The Peruvian Defense Minister, Luis Alberto Otarola, announced this Wednesday that the Government has decreed a state of emergency throughout the Peruvian territory, after riots have spread throughout the country in recent hours. Clashes between protesters and police have already caused eight deaths.

At the same time, the former Peruvian president, Pedro Castillo, took it for granted yesterday that he would be released from prison this Wednesday, after a week of his imprisonment for the self-coup attempt. However, justice has other plans for the leftist leader: the Prosecutor’s Office asks to extend his preventive detention for another 18 months, which could be confirmed tomorrow, Thursday, after a hearing that seems to be aimed at keeping the ex-president locked up, despite the fact that the riots They continue to spread throughout Peru and have already left eight dead. The Prosecutor’s Office also requests 18 months of provisional prison for former Prime Minister Aníbal Torres, accused of rebellion the same as Castillo.
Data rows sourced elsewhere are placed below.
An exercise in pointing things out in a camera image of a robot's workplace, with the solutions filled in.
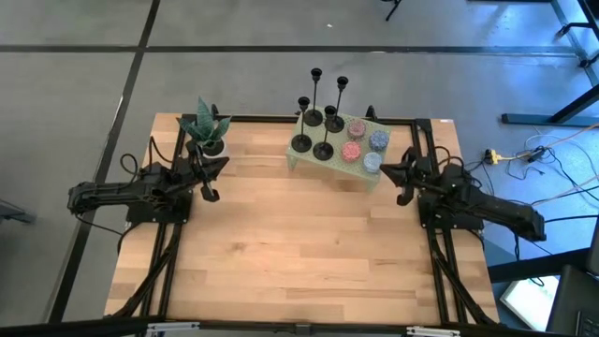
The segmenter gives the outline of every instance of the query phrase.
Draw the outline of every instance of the green pegboard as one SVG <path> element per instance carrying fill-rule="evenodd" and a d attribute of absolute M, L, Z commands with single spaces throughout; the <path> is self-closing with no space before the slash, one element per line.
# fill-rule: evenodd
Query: green pegboard
<path fill-rule="evenodd" d="M 345 172 L 348 174 L 358 176 L 359 178 L 369 181 L 369 183 L 374 183 L 374 184 L 378 183 L 378 181 L 381 177 L 381 173 L 380 173 L 380 171 L 378 173 L 369 173 L 366 171 L 366 169 L 364 168 L 364 164 L 363 164 L 364 155 L 366 155 L 367 153 L 372 151 L 368 141 L 369 141 L 371 134 L 374 131 L 386 132 L 390 138 L 391 129 L 384 125 L 380 125 L 377 123 L 362 120 L 362 122 L 364 122 L 364 124 L 366 125 L 366 132 L 364 134 L 364 138 L 360 141 L 357 141 L 357 143 L 361 147 L 360 158 L 359 158 L 359 160 L 357 160 L 354 163 L 346 163 L 345 161 L 343 161 L 342 156 L 341 156 L 342 148 L 345 143 L 347 143 L 348 141 L 352 141 L 349 137 L 347 137 L 347 127 L 354 120 L 357 120 L 357 119 L 361 120 L 361 118 L 346 115 L 343 113 L 339 113 L 338 116 L 343 118 L 343 121 L 345 122 L 345 127 L 343 128 L 343 130 L 341 132 L 338 132 L 338 133 L 329 132 L 329 135 L 327 136 L 327 142 L 333 146 L 335 153 L 331 159 L 326 160 L 326 161 L 321 161 L 321 160 L 316 159 L 312 152 L 316 143 L 323 141 L 325 138 L 326 129 L 325 129 L 324 122 L 319 126 L 304 125 L 303 131 L 304 131 L 304 134 L 308 135 L 310 137 L 310 139 L 312 140 L 312 149 L 310 149 L 308 152 L 301 154 L 301 153 L 298 153 L 295 150 L 293 150 L 293 148 L 291 147 L 291 139 L 293 139 L 294 136 L 298 135 L 301 132 L 301 116 L 298 118 L 298 123 L 296 124 L 296 126 L 293 129 L 293 135 L 291 135 L 291 138 L 289 139 L 289 145 L 288 145 L 287 152 L 286 152 L 287 160 L 289 161 L 289 168 L 293 169 L 293 167 L 295 167 L 295 160 L 297 160 L 297 159 L 306 160 L 311 163 L 315 163 L 317 165 L 321 165 L 321 166 L 324 166 L 324 167 L 327 167 L 330 169 L 336 169 L 341 172 Z M 387 149 L 385 149 L 383 152 L 378 152 L 383 157 L 383 162 L 385 162 L 386 152 L 387 152 Z"/>

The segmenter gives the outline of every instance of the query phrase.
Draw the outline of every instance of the gray floor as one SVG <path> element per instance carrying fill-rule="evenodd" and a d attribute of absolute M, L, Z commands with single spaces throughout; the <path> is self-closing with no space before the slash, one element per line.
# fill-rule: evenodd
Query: gray floor
<path fill-rule="evenodd" d="M 150 4 L 0 0 L 0 44 L 136 45 Z M 576 7 L 562 4 L 569 17 L 580 16 Z M 390 4 L 364 0 L 163 1 L 149 44 L 569 45 L 567 38 L 554 38 L 560 24 L 548 4 L 404 0 L 385 23 L 389 9 Z M 592 35 L 581 30 L 577 36 L 588 52 L 594 51 Z M 32 226 L 6 221 L 0 226 L 0 326 L 44 319 L 76 223 L 65 207 L 66 192 L 93 177 L 132 58 L 131 53 L 0 53 L 0 197 L 38 215 Z M 499 115 L 554 113 L 591 88 L 576 65 L 571 56 L 146 54 L 108 181 L 129 178 L 118 158 L 127 152 L 142 157 L 155 113 L 192 112 L 202 94 L 223 113 L 288 114 L 297 109 L 298 96 L 311 92 L 309 70 L 314 66 L 324 71 L 319 105 L 336 98 L 335 79 L 345 75 L 350 80 L 342 104 L 345 113 L 363 115 L 373 104 L 381 116 L 451 118 L 466 162 L 477 160 L 486 148 L 510 155 L 537 131 L 501 125 Z M 599 108 L 585 114 L 599 115 Z M 539 131 L 564 137 L 575 129 Z M 599 154 L 596 136 L 591 132 L 577 139 L 593 160 Z M 557 155 L 575 180 L 593 175 L 576 147 L 560 146 Z M 524 182 L 508 177 L 504 165 L 490 168 L 496 195 L 533 201 L 571 186 L 555 165 L 535 165 L 546 174 L 531 172 Z M 475 175 L 487 184 L 484 172 Z M 539 211 L 552 218 L 596 213 L 599 202 L 594 205 L 571 197 L 542 205 Z M 121 230 L 124 209 L 102 209 L 95 221 Z M 588 246 L 594 223 L 548 224 L 548 241 L 539 245 L 551 253 Z M 488 225 L 486 238 L 513 252 L 513 236 L 506 229 Z M 116 240 L 110 233 L 92 231 L 66 319 L 102 316 Z M 528 242 L 521 245 L 523 258 L 546 254 Z"/>

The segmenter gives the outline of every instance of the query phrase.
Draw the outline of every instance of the small jar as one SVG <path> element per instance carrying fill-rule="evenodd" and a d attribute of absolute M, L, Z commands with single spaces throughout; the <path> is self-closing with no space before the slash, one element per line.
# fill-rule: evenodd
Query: small jar
<path fill-rule="evenodd" d="M 342 158 L 345 163 L 353 163 L 357 161 L 362 154 L 362 149 L 358 143 L 348 141 L 343 145 Z"/>
<path fill-rule="evenodd" d="M 378 173 L 381 164 L 383 164 L 383 157 L 378 153 L 367 153 L 364 155 L 364 168 L 369 173 Z"/>
<path fill-rule="evenodd" d="M 352 123 L 347 127 L 347 137 L 351 140 L 360 141 L 364 138 L 364 134 L 366 133 L 366 124 L 359 120 L 355 119 Z"/>
<path fill-rule="evenodd" d="M 370 141 L 371 149 L 376 152 L 384 151 L 389 144 L 389 135 L 387 132 L 374 131 L 371 135 Z"/>

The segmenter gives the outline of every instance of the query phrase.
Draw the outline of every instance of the succulent plant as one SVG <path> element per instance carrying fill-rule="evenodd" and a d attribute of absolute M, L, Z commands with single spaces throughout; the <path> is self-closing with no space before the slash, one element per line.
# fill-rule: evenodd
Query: succulent plant
<path fill-rule="evenodd" d="M 214 126 L 214 114 L 208 110 L 208 106 L 202 99 L 197 98 L 197 113 L 194 122 L 179 119 L 179 125 L 188 133 L 193 140 L 202 148 L 211 149 L 228 131 L 231 117 L 224 118 Z"/>

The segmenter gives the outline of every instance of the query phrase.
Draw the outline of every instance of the desk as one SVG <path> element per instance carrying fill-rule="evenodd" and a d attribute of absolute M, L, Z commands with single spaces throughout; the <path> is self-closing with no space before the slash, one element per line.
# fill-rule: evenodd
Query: desk
<path fill-rule="evenodd" d="M 173 155 L 179 116 L 159 113 L 153 123 L 152 135 L 166 157 Z M 453 122 L 431 123 L 435 144 L 460 155 Z M 299 162 L 289 171 L 285 150 L 293 126 L 231 123 L 226 134 L 231 160 L 212 184 L 221 200 L 194 199 L 183 225 L 167 317 L 439 324 L 416 203 L 397 206 L 398 190 L 388 179 L 367 194 L 361 179 L 314 164 Z M 399 162 L 412 133 L 406 126 L 391 129 L 387 161 Z M 120 309 L 145 277 L 156 229 L 157 224 L 142 224 L 125 237 L 106 314 Z M 453 237 L 461 280 L 497 320 L 480 241 L 465 230 L 454 230 Z M 158 280 L 151 314 L 161 288 Z M 447 281 L 445 291 L 455 321 Z"/>

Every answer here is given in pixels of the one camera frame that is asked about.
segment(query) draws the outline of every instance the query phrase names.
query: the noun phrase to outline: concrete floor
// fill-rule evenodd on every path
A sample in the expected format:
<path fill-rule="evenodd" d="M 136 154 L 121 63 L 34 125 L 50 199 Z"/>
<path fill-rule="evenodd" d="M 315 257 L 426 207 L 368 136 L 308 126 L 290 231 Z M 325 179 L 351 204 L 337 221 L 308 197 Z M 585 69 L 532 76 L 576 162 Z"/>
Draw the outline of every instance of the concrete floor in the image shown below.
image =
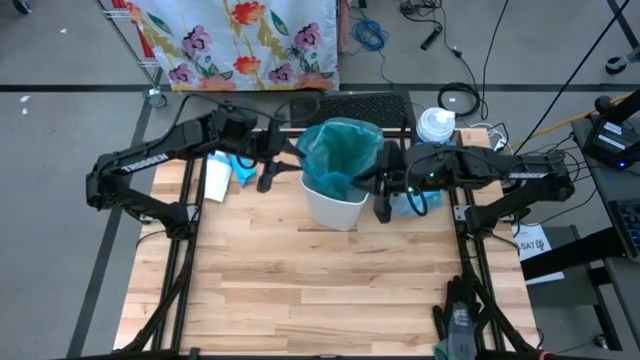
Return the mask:
<path fill-rule="evenodd" d="M 92 1 L 31 3 L 34 13 L 21 16 L 9 1 L 0 2 L 0 33 L 11 34 L 0 40 L 0 89 L 4 89 L 0 92 L 3 109 L 0 151 L 4 155 L 0 163 L 5 170 L 0 176 L 5 214 L 0 220 L 4 240 L 0 255 L 0 324 L 3 324 L 0 353 L 4 358 L 16 360 L 66 356 L 107 222 L 119 221 L 82 347 L 83 354 L 106 353 L 115 338 L 140 225 L 128 216 L 111 216 L 110 220 L 108 212 L 97 213 L 88 208 L 84 200 L 84 175 L 98 155 L 128 147 L 136 130 L 145 139 L 160 136 L 182 95 L 168 93 L 169 106 L 150 110 L 143 108 L 142 95 L 137 91 L 45 93 L 27 88 L 23 89 L 26 92 L 11 92 L 4 85 L 145 84 L 144 76 Z M 396 83 L 425 90 L 411 92 L 414 102 L 434 106 L 437 93 L 433 90 L 438 84 L 470 80 L 460 62 L 446 51 L 442 37 L 427 52 L 419 49 L 431 32 L 430 25 L 405 20 L 396 10 L 398 1 L 369 0 L 369 3 L 366 14 L 391 33 L 383 50 L 388 58 L 385 74 Z M 501 5 L 495 0 L 445 1 L 448 40 L 463 51 L 476 78 L 481 77 Z M 637 2 L 629 6 L 625 15 L 640 35 Z M 494 85 L 486 95 L 490 108 L 488 121 L 505 122 L 512 141 L 526 136 L 555 96 L 556 85 L 566 81 L 611 16 L 604 0 L 512 1 L 487 67 L 487 83 Z M 127 36 L 135 39 L 131 25 L 127 21 L 121 25 Z M 351 46 L 352 50 L 358 48 L 356 44 Z M 585 86 L 565 93 L 545 125 L 591 108 L 600 95 L 624 94 L 633 87 L 629 85 L 639 84 L 640 66 L 615 77 L 603 69 L 606 59 L 629 51 L 629 43 L 615 25 L 574 81 Z M 345 88 L 375 90 L 376 85 L 385 84 L 379 76 L 379 54 L 360 52 L 341 56 L 340 61 Z M 541 92 L 501 90 L 503 85 L 529 84 L 550 86 L 535 88 L 544 90 Z M 610 91 L 588 91 L 598 84 L 614 85 L 602 87 Z M 616 87 L 625 84 L 624 88 Z M 26 95 L 31 97 L 21 102 Z M 269 111 L 292 95 L 249 96 Z M 463 106 L 465 97 L 457 94 L 456 97 L 456 104 Z M 185 118 L 207 110 L 207 104 L 196 102 Z M 467 121 L 473 123 L 479 118 L 476 115 Z M 565 128 L 535 139 L 527 148 L 557 142 L 569 131 Z M 152 171 L 136 174 L 132 186 L 149 191 L 152 178 Z M 576 195 L 566 203 L 536 204 L 527 221 L 542 220 L 582 202 L 593 186 L 590 180 L 585 180 L 577 185 Z M 548 223 L 570 224 L 575 224 L 583 235 L 609 226 L 599 198 Z M 637 346 L 615 295 L 611 289 L 604 290 L 625 351 L 610 353 L 586 346 L 567 354 L 638 358 Z M 534 312 L 538 327 L 545 334 L 544 347 L 552 351 L 585 343 L 601 332 L 588 307 L 535 308 Z"/>

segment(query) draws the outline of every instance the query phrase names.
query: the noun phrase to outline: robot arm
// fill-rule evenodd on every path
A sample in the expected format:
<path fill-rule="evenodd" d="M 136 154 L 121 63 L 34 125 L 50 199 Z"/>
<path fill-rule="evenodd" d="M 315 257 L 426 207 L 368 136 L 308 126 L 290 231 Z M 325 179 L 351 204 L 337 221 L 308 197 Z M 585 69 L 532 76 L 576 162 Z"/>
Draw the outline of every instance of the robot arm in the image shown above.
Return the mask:
<path fill-rule="evenodd" d="M 509 179 L 527 182 L 490 205 L 467 208 L 464 213 L 470 232 L 493 228 L 499 218 L 537 201 L 565 201 L 574 193 L 561 152 L 512 156 L 483 147 L 439 144 L 420 144 L 405 152 L 396 142 L 385 143 L 376 164 L 357 176 L 354 186 L 377 196 L 374 211 L 386 223 L 391 219 L 389 199 L 399 193 L 478 190 Z M 412 196 L 408 199 L 413 204 Z"/>
<path fill-rule="evenodd" d="M 193 231 L 193 214 L 189 214 L 185 204 L 166 204 L 132 190 L 123 177 L 169 160 L 205 158 L 216 150 L 264 163 L 258 190 L 269 191 L 278 173 L 300 170 L 299 166 L 274 162 L 273 158 L 283 151 L 302 158 L 305 155 L 273 121 L 267 130 L 253 132 L 257 115 L 246 110 L 253 108 L 252 105 L 248 100 L 226 103 L 217 111 L 176 125 L 159 139 L 100 156 L 86 177 L 87 203 L 98 210 L 119 206 L 138 220 L 141 217 L 158 219 L 165 226 L 167 236 L 188 238 Z"/>

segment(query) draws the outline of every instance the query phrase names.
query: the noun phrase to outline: butcher block tabletop
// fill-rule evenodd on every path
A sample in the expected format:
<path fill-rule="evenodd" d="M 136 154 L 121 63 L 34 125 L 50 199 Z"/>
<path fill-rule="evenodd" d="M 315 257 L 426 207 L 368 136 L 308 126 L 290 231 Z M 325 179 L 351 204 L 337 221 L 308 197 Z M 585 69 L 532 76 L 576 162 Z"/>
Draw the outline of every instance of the butcher block tabletop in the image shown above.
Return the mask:
<path fill-rule="evenodd" d="M 465 145 L 489 143 L 483 129 L 461 135 Z M 151 195 L 177 201 L 184 168 L 180 161 L 159 166 Z M 196 188 L 196 177 L 193 182 Z M 498 183 L 475 192 L 480 205 L 501 196 Z M 277 176 L 266 194 L 256 191 L 255 180 L 242 188 L 232 178 L 224 203 L 205 199 L 201 212 L 180 352 L 432 355 L 438 338 L 431 309 L 444 304 L 447 281 L 461 273 L 444 199 L 445 206 L 426 217 L 380 224 L 370 198 L 357 225 L 338 232 L 311 218 L 300 172 Z M 140 236 L 162 229 L 159 223 L 144 226 Z M 506 224 L 495 233 L 513 239 Z M 138 247 L 114 348 L 130 342 L 156 308 L 170 241 L 159 234 Z M 496 239 L 486 239 L 485 246 L 496 301 L 535 346 L 518 254 Z M 175 304 L 165 347 L 174 312 Z"/>

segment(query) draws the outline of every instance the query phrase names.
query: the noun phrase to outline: floral fabric
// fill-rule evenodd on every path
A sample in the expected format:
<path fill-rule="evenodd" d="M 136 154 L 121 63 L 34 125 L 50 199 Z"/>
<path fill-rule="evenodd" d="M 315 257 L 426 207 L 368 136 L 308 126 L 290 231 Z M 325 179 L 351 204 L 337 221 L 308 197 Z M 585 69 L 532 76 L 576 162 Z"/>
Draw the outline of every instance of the floral fabric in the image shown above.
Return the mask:
<path fill-rule="evenodd" d="M 131 0 L 174 90 L 338 89 L 336 0 Z"/>

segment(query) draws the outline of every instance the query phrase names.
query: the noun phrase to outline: white container lid
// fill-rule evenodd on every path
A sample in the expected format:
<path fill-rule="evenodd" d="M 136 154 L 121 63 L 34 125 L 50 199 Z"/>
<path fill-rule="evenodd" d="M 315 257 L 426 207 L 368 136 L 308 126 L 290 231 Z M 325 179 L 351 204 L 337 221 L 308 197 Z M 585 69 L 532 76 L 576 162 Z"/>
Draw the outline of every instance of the white container lid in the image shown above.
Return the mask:
<path fill-rule="evenodd" d="M 425 110 L 420 116 L 417 133 L 424 142 L 443 142 L 453 135 L 456 113 L 439 107 Z"/>
While the court makes the decision – initially scheduled for this Wednesday, but postponed due to complaints from Castillo’s lawyers – the imprisonment will be extended for 48 hours, until Friday. Last week, after being arrested after a speech in which he decreed the frustrated dissolution of Congress and suspended the democratic order, a court decreed seven days in prison against Castillo, who since then has been serving in the prison of the Directorate of Special Operations of the Police (Diroes), where the former dictator Alberto Fujimori is also located.

One of Castillo’s lawyers, Ronald Atencio, denounced the urgency of the judicial summons to keep the former president in prison. The Prosecutor’s Office alleges that there is a risk of flight, since Castillo came to request political asylum from Mexico, to whose embassy in Lima he was going when he was arrested last Wednesday. “All the processes are being violated,” declared Atencio, when today he was not allowed to visit Castillo in the Diroes.

For her part, President Dina Boluarte said this Wednesday that she was willing to advance the general elections to December 2023. A week ago, upon taking office before Congress, the new president assured that the five-year presidential term would end, which ends in in 2026. A few days later, with protests already throughout the country and several deaths, Boluarte proposed bringing the elections forward to April 2024.

“Let’s keep calm, Peru cannot overflow with blood, we have already lived through that experience in the eighties, in the nineties, we do not want to return to that painful history that has marked the lives and faces of thousands and thousands of Peruvians” , declared Boluarte when announcing his proposal to advance the elections to the end of next year. “I call on Peru in general to remain calm,” he added.

But calm does not reach Peru. Since the weekend, there have been constant riots in 13 of Peru’s 24 departments, mainly those where electoral support for Castillo in last year’s elections was strong. There are dozens of roadblocks throughout the country and in Lima the shortage of some products has already begun to be noticed.

This Wednesday, the tension is being felt in the Cuzco region, where the authorities have closed the airport of the homonymous capital, after the occupation by protesters. Cuzco is one of the main tourist destinations in Peru, as it is the entrance to Machu Picchu. The train that connects Cuzco with the Inca citadel was also suspended.